Extensions
- superloglog_counter 1.2.3
README
SuperLogLog Estimator
This is an implementation of SuperLogLog algorithm as described in the paper "LogLog Counting of Large Cardinalities," published by Flajolet and Durand in 2003. Generally it is an improved LogLog estimator, with truncation and restriction rules.
Contents of the extension
The extension provides the following elements
superloglog_estimator data type (may be used for columns, in PL/pgSQL)
functions to work with the superloglog_estimator data type
superloglog_size(error_rate real)
superloglog_init(error_rate real)
superloglog_add_item(counter superloglog_estimator, item anyelement)
superloglog_get_estimate(counter superloglog_estimator)
superloglog_reset(counter superloglog_estimator)
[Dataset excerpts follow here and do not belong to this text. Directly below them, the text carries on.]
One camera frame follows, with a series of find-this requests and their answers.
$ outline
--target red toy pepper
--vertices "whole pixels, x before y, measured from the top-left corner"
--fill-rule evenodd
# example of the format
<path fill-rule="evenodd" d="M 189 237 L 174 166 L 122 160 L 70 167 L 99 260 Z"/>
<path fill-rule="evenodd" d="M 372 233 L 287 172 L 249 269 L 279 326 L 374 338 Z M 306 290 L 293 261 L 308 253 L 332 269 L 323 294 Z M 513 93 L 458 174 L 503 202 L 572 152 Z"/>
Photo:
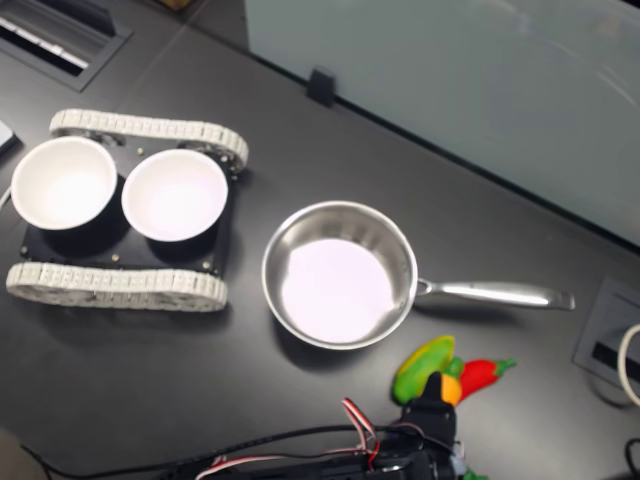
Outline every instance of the red toy pepper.
<path fill-rule="evenodd" d="M 462 397 L 460 401 L 478 390 L 494 384 L 502 374 L 516 365 L 513 358 L 507 360 L 472 360 L 464 364 L 460 375 Z"/>

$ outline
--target stainless steel saucepan
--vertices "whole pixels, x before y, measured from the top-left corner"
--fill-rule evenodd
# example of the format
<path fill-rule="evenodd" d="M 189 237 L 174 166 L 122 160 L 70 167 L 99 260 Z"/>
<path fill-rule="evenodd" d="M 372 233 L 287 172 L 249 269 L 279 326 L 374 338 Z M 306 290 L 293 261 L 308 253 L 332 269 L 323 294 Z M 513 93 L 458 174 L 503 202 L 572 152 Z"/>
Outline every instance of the stainless steel saucepan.
<path fill-rule="evenodd" d="M 370 207 L 342 201 L 311 205 L 278 228 L 264 254 L 262 286 L 287 330 L 335 350 L 383 339 L 402 323 L 419 295 L 574 308 L 571 294 L 544 287 L 418 278 L 413 250 L 400 229 Z"/>

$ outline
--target toy pepper
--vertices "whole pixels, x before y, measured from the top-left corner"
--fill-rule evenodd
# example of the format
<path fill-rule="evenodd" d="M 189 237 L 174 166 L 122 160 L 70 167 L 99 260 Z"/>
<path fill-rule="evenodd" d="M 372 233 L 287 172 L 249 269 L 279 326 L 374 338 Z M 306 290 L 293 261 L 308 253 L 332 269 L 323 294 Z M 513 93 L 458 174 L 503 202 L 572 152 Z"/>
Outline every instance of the toy pepper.
<path fill-rule="evenodd" d="M 516 362 L 472 360 L 464 363 L 453 357 L 455 341 L 451 335 L 434 338 L 416 350 L 402 364 L 393 382 L 393 396 L 405 404 L 422 394 L 433 372 L 442 373 L 442 399 L 456 406 L 478 390 L 494 384 Z"/>
<path fill-rule="evenodd" d="M 464 364 L 464 370 L 460 374 L 462 396 L 460 401 L 480 389 L 493 385 L 502 374 L 516 365 L 513 358 L 507 360 L 472 360 Z"/>
<path fill-rule="evenodd" d="M 442 370 L 442 401 L 450 403 L 454 407 L 462 400 L 462 385 L 460 374 L 464 368 L 464 362 L 460 357 L 453 357 L 449 365 Z"/>
<path fill-rule="evenodd" d="M 422 394 L 429 375 L 441 372 L 453 357 L 455 341 L 446 335 L 434 338 L 416 350 L 402 364 L 393 381 L 393 396 L 405 404 Z"/>

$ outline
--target table surface
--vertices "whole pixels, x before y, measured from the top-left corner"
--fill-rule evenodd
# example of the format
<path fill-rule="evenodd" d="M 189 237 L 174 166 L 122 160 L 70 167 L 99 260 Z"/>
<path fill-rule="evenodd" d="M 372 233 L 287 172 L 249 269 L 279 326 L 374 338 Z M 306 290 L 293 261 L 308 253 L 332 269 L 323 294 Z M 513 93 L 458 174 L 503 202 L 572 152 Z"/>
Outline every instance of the table surface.
<path fill-rule="evenodd" d="M 344 396 L 384 424 L 399 412 L 389 397 L 398 365 L 432 337 L 453 334 L 463 358 L 519 362 L 458 408 L 474 469 L 521 480 L 608 479 L 626 470 L 622 447 L 640 432 L 640 410 L 607 405 L 571 359 L 603 279 L 640 288 L 636 255 L 351 111 L 313 103 L 299 85 L 150 4 L 112 4 L 135 34 L 82 93 L 0 55 L 0 118 L 24 142 L 0 160 L 0 189 L 63 108 L 206 120 L 240 132 L 251 157 L 225 274 L 230 305 L 213 314 L 99 311 L 0 292 L 0 425 L 55 464 L 90 472 L 343 423 Z M 565 313 L 427 303 L 370 348 L 307 347 L 270 314 L 260 261 L 280 222 L 330 199 L 391 217 L 428 279 L 538 283 L 574 292 L 578 306 Z M 0 271 L 19 261 L 25 228 L 12 206 L 2 210 Z"/>

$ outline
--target metal handle
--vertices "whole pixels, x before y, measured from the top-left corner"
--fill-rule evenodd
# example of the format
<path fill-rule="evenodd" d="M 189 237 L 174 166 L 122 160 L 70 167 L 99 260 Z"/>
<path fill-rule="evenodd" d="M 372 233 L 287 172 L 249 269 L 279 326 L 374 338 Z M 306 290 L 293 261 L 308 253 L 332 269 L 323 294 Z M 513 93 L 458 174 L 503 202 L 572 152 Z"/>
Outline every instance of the metal handle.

length(counter superloglog_estimator)
The purpose of the functions is quite obvious from the names, alternatively consult the SQL script for more details.
aggregate functions
superloglog_distinct(anyelement, real)
superloglog_distinct(anyelement)
where the 1-parameter version uses default error rate 2.5%. That's quite generous and it may result in unnecessarily large estimators, so if you can work with worse error rate, pass the parameter explicitly.
Usage
Using the aggregate is quite straightforward - just use it like a regular aggregate function
db=# SELECT superloglog_distinct(i, 0.01)
FROM generate_series(1,100000) s(i);
and you can use it from a PL/pgSQL (or another PL) like this:
DO LANGUAGE plpgsql $$
DECLARE
v_counter superloglog_estimator := superloglog_init(0.01);
v_estimate real;
BEGIN
PERFORM superloglog_add_item(v_counter, 1);
PERFORM superloglog_add_item(v_counter, 2);
PERFORM superloglog_add_item(v_counter, 3);
SELECT superloglog_get_estimate(v_counter) INTO v_estimate;
RAISE NOTICE 'estimate = %',v_estimate;
END$$;
And this can be done from a trigger (updating an estimate stored in a table).
Problems
Be careful about the implementation, as the estimators may easily occupy several kilobytes (depends on the precision etc.). Keep in mind that the PostgreSQL MVCC works so that it creates a copy of the row on update, an that may easily lead to bloat. So group the updates or something like that.
This is of course made worse by using unnecessarily large estimators, so always tune the estimator to use the lowest amount of memory.